American Folk Songs for Children is a studio album released by Pete Seeger in 1953 by Folkways Records. It was Seeger's first solo album.

==Track listing==
1. "Bought Me a Cat"
2. "The Blue Tailed Fly (Jimmie Crack Corn)"
3. "Train is A-Coming"
4. "This Old Man"
5. "Froggie Went A-Courting"
6. "Jim Along Josie"
7. "There Was a Man and He Was Mad"
8. "Clap Your Hands"
9. "She'll Be Coming Around the Mountain"
10. "All Around the Kitchen"
11. "Billy Barlow"

==Background==
Seeger selected the eleven songs for the album from an anthology of folk songs for children that had been published by his stepmother, Ruth Crawford Seeger, in her 1948 book titled American Folk Songs For Children, ISBN 0-385-15788-6, a book of musical notations and notated guides.

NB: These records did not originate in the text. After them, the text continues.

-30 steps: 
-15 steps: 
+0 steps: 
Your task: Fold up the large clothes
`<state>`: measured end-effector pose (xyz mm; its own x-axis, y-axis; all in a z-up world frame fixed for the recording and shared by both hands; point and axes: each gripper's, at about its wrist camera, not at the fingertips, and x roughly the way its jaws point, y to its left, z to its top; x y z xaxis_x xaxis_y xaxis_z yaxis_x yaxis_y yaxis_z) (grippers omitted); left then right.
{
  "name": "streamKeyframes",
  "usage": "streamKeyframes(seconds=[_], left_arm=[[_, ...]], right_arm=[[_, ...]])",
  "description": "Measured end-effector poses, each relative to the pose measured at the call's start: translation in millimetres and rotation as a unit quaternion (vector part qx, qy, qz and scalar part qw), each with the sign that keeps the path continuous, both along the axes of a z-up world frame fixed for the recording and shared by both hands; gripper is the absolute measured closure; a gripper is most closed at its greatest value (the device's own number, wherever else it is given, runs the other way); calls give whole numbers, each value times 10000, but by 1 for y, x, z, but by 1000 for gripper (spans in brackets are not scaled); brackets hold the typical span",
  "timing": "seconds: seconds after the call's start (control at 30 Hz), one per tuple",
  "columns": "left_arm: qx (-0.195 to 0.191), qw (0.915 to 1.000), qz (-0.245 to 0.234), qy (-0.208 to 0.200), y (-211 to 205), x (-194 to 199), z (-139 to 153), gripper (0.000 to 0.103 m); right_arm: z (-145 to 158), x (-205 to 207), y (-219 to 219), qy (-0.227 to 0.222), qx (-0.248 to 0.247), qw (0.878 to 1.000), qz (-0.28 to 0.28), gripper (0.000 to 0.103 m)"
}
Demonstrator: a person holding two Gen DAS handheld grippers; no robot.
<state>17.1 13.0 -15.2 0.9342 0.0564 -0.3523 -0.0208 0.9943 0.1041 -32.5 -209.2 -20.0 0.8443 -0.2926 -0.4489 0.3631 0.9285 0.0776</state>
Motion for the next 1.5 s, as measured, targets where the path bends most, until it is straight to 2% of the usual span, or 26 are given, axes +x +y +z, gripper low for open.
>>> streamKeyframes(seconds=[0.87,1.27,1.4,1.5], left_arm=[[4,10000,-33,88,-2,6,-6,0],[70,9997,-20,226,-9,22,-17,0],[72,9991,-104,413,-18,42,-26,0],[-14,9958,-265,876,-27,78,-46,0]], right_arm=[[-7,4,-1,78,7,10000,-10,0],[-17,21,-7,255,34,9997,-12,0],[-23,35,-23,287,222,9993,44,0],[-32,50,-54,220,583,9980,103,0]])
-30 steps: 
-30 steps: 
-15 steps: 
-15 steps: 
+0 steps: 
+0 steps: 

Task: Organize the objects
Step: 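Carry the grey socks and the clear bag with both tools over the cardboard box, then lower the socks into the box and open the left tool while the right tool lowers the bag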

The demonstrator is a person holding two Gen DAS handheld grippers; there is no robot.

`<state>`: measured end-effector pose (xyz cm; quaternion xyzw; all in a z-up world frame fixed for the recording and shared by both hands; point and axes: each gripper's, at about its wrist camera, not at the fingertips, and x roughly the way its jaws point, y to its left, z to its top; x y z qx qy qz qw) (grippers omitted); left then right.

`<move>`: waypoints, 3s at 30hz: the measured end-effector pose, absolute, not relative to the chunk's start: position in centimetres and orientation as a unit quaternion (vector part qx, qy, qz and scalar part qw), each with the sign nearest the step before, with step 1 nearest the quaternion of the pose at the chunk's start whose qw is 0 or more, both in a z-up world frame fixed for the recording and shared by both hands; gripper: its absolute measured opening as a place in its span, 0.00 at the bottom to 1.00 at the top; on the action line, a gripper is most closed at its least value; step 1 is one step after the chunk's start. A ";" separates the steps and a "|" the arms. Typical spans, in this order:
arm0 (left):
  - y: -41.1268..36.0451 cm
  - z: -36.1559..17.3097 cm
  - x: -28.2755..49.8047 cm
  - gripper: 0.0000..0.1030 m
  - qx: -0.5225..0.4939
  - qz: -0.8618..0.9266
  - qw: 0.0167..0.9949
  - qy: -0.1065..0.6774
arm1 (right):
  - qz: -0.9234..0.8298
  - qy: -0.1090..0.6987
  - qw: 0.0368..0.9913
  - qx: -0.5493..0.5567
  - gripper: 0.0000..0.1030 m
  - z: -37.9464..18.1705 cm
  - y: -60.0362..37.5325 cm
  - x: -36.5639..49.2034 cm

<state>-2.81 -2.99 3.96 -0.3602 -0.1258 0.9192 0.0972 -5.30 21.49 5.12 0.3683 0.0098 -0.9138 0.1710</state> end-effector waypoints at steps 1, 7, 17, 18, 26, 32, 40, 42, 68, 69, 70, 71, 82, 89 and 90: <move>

The album's liner notes included a subject index for parents and teachers, complete lyric sheet, and recommended activities for each song. The album was re-released in 2000 by Smithsonian Folkways with an expanded track list.

==Critical reception==
Allmusic wrote that "Seeger renders them plainly and simply, singing and playing banjo, on a program designed especially (but not solely) for children between three and seven years of age." About Entertainment rated the album five stars and said, "This is a great album for family sing-alongs, for classroom use, and for children's entertainers who need a solid performance catalog." Record Roundup stated that, "Pete sings them all with great enthusiasm."